Vicki you were doing just fine...it was a scarving day...you could hear the ice on the vid. There were some folks in the vid that blew past and quickly disappeared....they were closer to carving. But you are not yet comfortable with going that fast...so you scarve...nothing wrong with that...you were clearly in control. You appeared abit uneasy thus rushed the turns and kicked out the rear foot a bit. 

Ime perfect carves are hard to come by because you need perfect slope/terrain that is matched for your skill level, that is smooth, with great snow, good visability and nobody in the way; this past Saturday, 2 skier buds and I had three laps late in the day where this occured...the best carving laps so far this year.


----------



## Raines (May 1, 2011)

i am not a pro but my opinion here is the problem is not you of course


With this kind of terrain you cant carve as easy as other type of snow.

Its all a balance of speed and direction.

Here you can go faster and carve or you can go that speed but put the board more strait... smaller turns and keep the board more to the front


----------



## bseracka (Nov 14, 2011)

This may not apply, but it looks like you're not really getting a steep angle to get up on edge with your turns to initiate the carve. From my perspective you need to get more pressure (weight) onto your edges by getting up on your toes and heels. Bodywise you would want to be really leaning toward the mt and edge you are trying to carve on. In the video you seem to be leaning away from the edge you are turning on.


----------



## Argo (Feb 25, 2010)

Video is deceiving but it looks like you may still have the fear of the speed you would gain by carving in those packed conditions, keep riding and you will get used to it. Those were more groomed hard pack than ice from what the video looks like. When you get more experience you will be able to carve on that surface and you will have to have a higher edge angle than what your using too.

You look like your doing good. My wife is at a similar stage of riding....


----------



## JamesX (Feb 26, 2012)

I am a newbie  so take my advice with skepticism.

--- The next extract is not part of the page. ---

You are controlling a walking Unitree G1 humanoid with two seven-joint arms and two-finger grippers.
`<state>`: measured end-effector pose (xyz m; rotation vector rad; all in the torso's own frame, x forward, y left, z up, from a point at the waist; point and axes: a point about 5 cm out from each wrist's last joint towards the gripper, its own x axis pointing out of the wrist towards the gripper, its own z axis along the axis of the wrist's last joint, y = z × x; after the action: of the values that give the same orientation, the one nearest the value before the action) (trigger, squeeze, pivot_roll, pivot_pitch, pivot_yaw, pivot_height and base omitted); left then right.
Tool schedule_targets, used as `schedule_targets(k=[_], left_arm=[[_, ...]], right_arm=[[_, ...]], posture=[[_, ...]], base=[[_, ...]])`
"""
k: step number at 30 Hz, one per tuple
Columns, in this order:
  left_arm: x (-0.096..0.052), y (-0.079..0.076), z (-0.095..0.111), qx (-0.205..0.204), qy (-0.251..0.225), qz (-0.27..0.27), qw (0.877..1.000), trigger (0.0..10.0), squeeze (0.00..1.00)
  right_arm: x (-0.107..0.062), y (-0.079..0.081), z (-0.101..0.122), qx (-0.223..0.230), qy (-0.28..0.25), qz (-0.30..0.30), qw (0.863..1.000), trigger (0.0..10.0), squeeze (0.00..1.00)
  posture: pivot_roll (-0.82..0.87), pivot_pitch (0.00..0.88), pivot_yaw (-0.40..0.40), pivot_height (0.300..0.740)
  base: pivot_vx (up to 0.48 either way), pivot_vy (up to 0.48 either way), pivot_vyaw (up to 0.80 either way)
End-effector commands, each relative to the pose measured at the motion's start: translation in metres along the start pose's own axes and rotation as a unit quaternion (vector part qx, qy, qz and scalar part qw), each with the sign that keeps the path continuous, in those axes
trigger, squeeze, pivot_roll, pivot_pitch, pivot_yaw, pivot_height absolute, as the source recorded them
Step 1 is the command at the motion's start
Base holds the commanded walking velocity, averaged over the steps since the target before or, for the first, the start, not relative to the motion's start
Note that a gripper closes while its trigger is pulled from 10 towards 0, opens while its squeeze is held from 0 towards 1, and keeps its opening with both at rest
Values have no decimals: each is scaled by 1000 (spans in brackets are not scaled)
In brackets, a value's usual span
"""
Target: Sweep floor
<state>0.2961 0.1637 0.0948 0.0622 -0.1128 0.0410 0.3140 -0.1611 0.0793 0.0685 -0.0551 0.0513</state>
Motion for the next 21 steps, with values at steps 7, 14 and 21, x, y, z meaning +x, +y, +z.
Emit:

I also tried to work on my dynamic turns last weekend. Spent the whole weekend up at Snow Summit. Temperature is around 58 degrees, so it is patches of slush that turns to ice in late afternoon. 

You seem to have the same problem that I have with the tendency of not angling the board enough when turning and results in having to slightly rudder the board. My problem is that I have the lazy toe, e.g. that I do not engage my toes enough and not bending my knees enough. Once I figured that out and started aggressively flexing my knees my turns became a lot tighter and I don't skid as much.

But I am a newbie  So I might just be completely wrong in regards to you.


----------



## firstx1017 (Jan 10, 2011)

I guess I'm just not sure how you should ride in certain terrain. I was watching people on the chairlifts and they ALL seemed to be skidding their turns - only saw a few with a pencil line and they were just plain bombing - something I just will not ever want to do. But then just because "everyone" is doing it, doesn't mean they are doing it correctly either. It didn't show in these videos but most of the times I hit an ice spot was on my toe edge - so of course, after that I get very panicky going to my toe edge and thus trying to lean more and get higher on that edge just plain freaks me out. I haven't been in any great conditions this year where there is some snow for you to dig into and make those great turns trying to "scarve" it seems.

So, when it is hard packed groomed like that and makes that awful icy noise, do you just point your board straight down the mountain with quick heel edge turns? Guess I just need to know how to ride in these conditions. 

Because of the hard packed I didn't even want to venture anything harder cause with the wind blowing the snow was blowing off and you were left with just ice. Didn't even stay long enough to see if it would soften up.... :-(


----------



## mixie (Mar 29, 2011)

Part of getting better is learning what you can do in various conditions and to adjust your riding and expectations accordingly. And learning how to recognize those conditions while you're on the chairlift by watching other riders and looking at the snow. I was at Snow Summit last Tuesday it's crappy out there for sure. It's why most people are in the park. When it is hard packed I either go in the park or to the bar. 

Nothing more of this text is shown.